* _WHAT IS REQUIRED_
Your task is to transcribe the entries below exactly, from their first line down to the line containing "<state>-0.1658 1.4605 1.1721", and to stop there.

[Data records]
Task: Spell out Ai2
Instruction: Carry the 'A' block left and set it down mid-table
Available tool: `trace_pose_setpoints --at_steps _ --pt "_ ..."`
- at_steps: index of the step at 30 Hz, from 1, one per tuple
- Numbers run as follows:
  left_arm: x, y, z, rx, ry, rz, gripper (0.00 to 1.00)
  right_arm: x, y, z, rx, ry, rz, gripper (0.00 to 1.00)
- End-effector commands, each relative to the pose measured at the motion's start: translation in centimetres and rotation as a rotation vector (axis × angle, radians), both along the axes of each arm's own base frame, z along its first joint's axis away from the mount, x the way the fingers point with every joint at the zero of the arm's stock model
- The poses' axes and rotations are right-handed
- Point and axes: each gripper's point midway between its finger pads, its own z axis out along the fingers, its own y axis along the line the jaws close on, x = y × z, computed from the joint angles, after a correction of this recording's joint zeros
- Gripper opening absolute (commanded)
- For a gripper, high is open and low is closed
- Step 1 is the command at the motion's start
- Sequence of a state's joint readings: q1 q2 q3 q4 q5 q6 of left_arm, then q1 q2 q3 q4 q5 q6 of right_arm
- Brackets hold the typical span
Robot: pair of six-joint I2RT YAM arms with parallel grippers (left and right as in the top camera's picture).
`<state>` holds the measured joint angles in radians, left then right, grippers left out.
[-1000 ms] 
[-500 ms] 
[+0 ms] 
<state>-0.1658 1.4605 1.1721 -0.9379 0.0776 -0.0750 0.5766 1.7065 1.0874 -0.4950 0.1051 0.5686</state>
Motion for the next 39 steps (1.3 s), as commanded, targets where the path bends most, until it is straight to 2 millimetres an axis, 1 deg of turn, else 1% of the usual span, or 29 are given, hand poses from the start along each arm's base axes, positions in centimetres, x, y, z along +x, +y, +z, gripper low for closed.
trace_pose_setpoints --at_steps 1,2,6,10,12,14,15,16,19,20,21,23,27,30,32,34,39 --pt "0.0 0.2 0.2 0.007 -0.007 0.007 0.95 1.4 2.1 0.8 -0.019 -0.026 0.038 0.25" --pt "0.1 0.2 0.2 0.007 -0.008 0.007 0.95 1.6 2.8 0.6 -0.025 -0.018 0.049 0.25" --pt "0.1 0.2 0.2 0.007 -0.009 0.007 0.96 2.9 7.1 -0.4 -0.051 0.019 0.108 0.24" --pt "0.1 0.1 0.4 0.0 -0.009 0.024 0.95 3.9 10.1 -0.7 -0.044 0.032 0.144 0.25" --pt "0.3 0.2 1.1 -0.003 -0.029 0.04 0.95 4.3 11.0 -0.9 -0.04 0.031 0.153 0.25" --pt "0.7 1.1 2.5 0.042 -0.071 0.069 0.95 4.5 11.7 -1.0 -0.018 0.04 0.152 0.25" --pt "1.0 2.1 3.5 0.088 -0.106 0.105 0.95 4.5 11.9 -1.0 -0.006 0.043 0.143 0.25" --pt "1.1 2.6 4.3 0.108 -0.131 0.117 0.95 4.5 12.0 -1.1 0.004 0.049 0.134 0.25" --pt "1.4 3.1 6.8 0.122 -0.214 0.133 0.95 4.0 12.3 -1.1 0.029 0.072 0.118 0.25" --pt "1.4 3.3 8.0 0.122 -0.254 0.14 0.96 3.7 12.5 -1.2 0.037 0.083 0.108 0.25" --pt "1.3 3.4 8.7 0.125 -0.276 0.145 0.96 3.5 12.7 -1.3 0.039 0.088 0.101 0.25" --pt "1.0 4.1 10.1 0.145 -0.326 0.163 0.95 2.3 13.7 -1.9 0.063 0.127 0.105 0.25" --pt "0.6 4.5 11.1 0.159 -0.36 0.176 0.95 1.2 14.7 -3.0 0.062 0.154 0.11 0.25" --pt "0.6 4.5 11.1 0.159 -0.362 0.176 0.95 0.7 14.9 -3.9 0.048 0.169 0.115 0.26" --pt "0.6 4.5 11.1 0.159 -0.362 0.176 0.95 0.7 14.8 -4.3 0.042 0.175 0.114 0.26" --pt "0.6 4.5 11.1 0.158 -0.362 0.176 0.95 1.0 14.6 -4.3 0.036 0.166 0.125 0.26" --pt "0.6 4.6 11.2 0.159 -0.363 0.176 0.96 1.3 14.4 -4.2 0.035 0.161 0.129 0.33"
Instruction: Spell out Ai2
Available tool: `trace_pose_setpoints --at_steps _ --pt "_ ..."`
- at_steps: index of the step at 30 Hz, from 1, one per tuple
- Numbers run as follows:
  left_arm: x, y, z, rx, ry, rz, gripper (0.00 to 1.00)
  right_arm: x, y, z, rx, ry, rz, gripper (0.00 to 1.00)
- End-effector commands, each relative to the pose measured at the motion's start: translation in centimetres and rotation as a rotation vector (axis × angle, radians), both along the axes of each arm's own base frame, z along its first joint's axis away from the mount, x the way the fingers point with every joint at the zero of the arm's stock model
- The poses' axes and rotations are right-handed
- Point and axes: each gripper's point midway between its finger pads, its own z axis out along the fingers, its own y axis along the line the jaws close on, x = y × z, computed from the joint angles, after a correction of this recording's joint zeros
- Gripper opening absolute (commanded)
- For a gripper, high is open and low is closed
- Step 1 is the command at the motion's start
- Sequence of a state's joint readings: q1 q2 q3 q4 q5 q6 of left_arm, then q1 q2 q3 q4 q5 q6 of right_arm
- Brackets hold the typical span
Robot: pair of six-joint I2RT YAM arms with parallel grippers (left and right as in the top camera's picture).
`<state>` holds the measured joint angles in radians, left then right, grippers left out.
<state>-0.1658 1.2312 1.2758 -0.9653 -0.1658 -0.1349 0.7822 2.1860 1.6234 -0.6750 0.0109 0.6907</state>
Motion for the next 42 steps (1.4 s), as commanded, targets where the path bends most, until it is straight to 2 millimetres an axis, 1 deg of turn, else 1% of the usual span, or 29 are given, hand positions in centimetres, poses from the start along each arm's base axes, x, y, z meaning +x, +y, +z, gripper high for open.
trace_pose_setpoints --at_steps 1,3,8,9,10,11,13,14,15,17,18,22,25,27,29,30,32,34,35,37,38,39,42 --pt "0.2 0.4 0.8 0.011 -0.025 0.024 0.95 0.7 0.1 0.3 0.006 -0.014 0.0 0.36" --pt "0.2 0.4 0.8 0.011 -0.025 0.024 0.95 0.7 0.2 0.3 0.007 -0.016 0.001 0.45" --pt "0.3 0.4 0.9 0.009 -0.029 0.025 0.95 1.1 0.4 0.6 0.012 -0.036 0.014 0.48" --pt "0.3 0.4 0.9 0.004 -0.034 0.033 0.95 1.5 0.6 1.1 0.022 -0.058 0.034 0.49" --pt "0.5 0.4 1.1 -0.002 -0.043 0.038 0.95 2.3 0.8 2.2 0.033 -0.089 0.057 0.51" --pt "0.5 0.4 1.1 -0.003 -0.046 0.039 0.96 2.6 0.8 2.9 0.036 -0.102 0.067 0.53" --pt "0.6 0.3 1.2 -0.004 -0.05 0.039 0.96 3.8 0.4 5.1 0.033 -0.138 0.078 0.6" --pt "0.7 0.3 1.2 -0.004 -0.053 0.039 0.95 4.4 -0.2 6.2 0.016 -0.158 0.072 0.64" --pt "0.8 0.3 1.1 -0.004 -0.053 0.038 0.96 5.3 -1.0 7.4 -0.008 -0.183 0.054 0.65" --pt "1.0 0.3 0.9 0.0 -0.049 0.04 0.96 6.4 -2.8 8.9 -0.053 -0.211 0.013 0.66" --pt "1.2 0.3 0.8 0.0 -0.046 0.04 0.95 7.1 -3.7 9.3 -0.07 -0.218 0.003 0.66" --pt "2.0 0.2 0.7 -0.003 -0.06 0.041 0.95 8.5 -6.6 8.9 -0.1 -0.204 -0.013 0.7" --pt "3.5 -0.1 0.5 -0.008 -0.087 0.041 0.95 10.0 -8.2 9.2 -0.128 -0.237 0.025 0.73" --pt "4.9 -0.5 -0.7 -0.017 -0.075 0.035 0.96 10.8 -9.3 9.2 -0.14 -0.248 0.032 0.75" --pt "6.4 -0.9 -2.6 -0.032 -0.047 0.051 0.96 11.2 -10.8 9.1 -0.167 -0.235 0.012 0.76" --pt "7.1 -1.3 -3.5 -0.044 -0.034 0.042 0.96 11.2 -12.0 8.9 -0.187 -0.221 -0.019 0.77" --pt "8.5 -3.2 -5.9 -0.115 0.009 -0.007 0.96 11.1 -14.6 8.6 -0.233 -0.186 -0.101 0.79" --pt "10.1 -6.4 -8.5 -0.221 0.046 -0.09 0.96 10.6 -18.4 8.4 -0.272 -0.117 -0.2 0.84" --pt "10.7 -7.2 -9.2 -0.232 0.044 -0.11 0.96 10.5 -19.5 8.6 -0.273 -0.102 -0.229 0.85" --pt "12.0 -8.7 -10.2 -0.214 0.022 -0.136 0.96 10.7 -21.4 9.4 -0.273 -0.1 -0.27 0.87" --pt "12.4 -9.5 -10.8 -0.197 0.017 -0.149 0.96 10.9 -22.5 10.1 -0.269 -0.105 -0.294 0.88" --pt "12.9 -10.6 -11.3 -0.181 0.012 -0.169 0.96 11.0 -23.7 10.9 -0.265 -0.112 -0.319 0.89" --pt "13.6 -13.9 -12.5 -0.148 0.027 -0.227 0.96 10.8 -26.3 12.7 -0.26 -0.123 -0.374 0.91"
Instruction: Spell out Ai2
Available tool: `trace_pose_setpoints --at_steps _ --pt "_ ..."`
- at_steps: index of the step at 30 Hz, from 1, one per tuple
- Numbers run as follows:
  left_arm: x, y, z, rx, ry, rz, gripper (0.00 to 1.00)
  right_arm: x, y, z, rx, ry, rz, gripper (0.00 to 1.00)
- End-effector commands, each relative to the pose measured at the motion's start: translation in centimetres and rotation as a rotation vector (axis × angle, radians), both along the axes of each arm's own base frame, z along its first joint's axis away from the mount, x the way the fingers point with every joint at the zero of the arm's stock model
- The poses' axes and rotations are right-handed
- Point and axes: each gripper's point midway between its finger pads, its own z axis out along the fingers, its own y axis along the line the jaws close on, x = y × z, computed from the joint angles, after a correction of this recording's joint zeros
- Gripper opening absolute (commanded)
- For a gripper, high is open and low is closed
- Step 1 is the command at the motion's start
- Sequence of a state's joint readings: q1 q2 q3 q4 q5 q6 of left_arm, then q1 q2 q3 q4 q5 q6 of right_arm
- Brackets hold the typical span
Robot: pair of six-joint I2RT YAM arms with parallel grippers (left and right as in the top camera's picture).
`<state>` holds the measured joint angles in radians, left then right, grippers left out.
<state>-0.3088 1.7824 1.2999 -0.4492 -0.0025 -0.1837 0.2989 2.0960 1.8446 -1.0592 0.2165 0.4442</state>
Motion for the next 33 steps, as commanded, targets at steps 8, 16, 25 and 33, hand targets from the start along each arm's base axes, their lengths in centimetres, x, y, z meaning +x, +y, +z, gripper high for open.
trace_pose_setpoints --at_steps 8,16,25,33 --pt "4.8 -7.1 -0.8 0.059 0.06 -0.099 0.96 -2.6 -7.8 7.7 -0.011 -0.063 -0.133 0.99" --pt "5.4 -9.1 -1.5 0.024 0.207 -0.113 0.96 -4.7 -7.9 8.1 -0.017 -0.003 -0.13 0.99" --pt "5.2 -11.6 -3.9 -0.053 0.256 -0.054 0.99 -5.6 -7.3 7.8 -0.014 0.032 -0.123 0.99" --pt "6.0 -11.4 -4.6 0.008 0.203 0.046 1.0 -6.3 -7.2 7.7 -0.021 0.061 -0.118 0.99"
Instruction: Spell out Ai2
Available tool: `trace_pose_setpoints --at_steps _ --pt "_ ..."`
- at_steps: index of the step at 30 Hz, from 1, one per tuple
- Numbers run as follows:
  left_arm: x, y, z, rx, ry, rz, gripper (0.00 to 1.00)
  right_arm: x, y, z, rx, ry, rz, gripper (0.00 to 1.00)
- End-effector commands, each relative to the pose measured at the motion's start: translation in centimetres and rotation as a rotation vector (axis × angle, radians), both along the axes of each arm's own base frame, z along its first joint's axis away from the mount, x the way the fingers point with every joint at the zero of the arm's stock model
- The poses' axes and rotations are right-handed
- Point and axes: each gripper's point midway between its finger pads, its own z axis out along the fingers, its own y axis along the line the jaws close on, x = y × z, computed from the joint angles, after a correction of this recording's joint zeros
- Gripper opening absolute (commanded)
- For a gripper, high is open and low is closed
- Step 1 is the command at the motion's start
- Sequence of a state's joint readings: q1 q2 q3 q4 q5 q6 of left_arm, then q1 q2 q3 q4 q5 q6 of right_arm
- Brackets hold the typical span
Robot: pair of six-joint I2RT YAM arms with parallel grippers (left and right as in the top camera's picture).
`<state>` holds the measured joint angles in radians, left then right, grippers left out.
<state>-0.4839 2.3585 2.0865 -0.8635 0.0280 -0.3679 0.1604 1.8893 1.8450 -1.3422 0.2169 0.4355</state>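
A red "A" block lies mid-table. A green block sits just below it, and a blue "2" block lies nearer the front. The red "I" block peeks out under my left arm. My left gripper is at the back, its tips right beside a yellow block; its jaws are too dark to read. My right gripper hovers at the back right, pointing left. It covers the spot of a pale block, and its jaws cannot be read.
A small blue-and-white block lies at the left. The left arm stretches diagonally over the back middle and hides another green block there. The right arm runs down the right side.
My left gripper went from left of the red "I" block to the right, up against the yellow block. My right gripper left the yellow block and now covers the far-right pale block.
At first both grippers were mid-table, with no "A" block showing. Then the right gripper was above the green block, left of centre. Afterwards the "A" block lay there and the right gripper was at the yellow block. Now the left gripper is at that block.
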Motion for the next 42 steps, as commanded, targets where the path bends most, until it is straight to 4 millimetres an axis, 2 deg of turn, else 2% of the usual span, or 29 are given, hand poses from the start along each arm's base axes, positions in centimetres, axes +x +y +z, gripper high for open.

* _EXERCISE ANSWER_
Task: Spell out Ai2
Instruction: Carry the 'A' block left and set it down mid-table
Available tool: `trace_pose_setpoints --at_steps _ --pt "_ ..."`
- at_steps: index of the step at 30 Hz, from 1, one per tuple
- Numbers run as follows:
  left_arm: x, y, z, rx, ry, rz, gripper (0.00 to 1.00)
  right_arm: x, y, z, rx, ry, rz, gripper (0.00 to 1.00)
- End-effector commands, each relative to the pose measured at the motion's start: translation in centimetres and rotation as a rotation vector (axis × angle, radians), both along the axes of each arm's own base frame, z along its first joint's axis away from the mount, x the way the fingers point with every joint at the zero of the arm's stock model
- The poses' axes and rotations are right-handed
- Point and axes: each gripper's point midway between its finger pads, its own z axis out along the fingers, its own y axis along the line the jaws close on, x = y × z, computed from the joint angles, after a correction of this recording's joint zeros
- Gripper opening absolute (commanded)
- For a gripper, high is open and low is closed
- Step 1 is the command at the motion's start
- Sequence of a state's joint readings: q1 q2 q3 q4 q5 q6 of left_arm, then q1 q2 q3 q4 q5 q6 of right_arm
- Brackets hold the typical span
Robot: pair of six-joint I2RT YAM arms with parallel grippers (left and right as in the top camera's picture).
`<state>` holds the measured joint angles in radians, left then right, grippers left out.
[-1000 ms] 
[-500 ms] 
[+0 ms] 
<state>-0.1658 1.4605 1.1721 -0.9379 0.0776 -0.0750 0.5766 1.7065 1.0874 -0.4950 0.1051 0.5686</state>

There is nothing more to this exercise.